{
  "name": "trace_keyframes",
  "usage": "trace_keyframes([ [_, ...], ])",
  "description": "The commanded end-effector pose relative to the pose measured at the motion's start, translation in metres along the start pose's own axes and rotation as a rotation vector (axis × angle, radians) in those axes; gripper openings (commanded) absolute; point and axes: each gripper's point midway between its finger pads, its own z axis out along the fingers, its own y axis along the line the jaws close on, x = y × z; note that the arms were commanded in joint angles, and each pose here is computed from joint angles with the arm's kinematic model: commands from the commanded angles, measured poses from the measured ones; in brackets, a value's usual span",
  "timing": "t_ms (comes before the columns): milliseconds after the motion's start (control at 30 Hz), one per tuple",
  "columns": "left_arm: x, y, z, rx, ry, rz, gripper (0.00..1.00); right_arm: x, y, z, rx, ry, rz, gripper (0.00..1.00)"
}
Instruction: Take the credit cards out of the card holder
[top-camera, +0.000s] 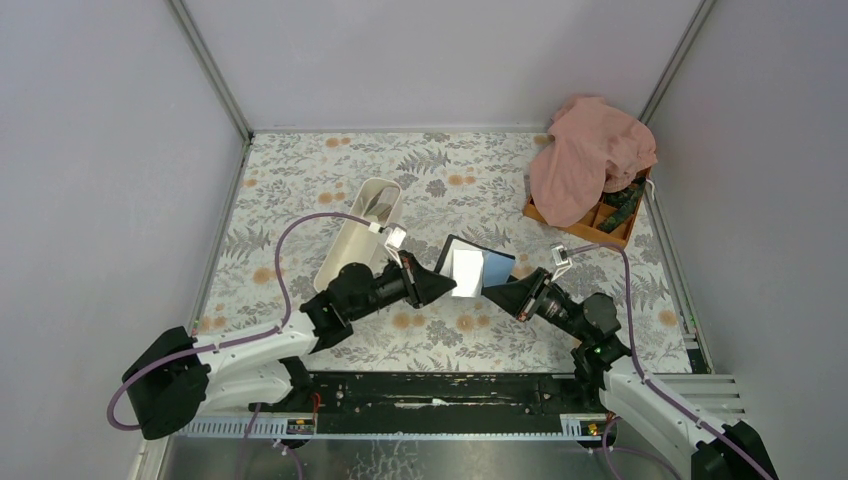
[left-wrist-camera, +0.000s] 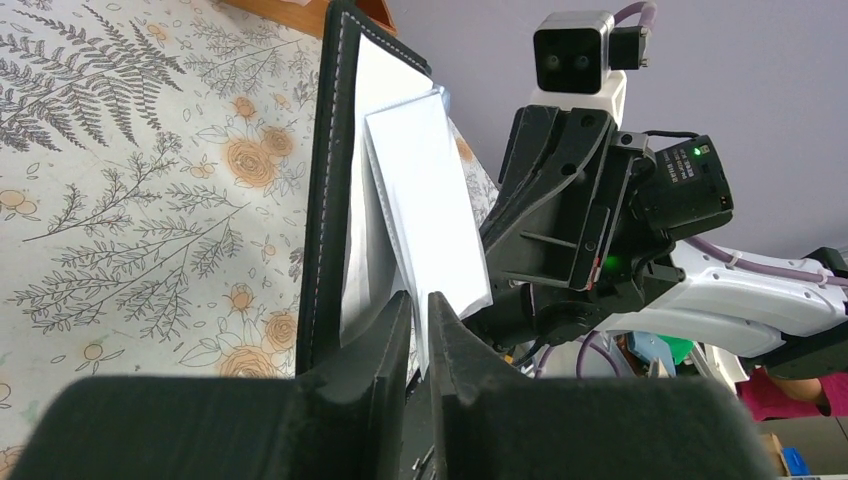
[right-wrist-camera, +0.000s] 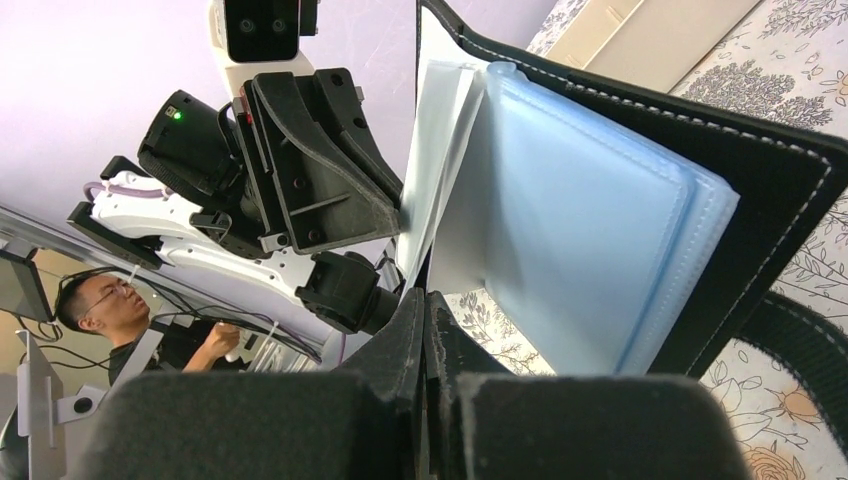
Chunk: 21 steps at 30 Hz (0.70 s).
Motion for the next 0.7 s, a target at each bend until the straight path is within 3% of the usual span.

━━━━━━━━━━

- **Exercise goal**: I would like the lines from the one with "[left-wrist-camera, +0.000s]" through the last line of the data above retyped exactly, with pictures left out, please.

- **Response box**:
[left-wrist-camera, +0.000s] 
[right-wrist-camera, +0.000s] 
Chunk: 21 steps at 30 Hz (0.70 s).
Motion for the next 0.7 s, a target at each bend until the straight path is within 3% of the usual span.

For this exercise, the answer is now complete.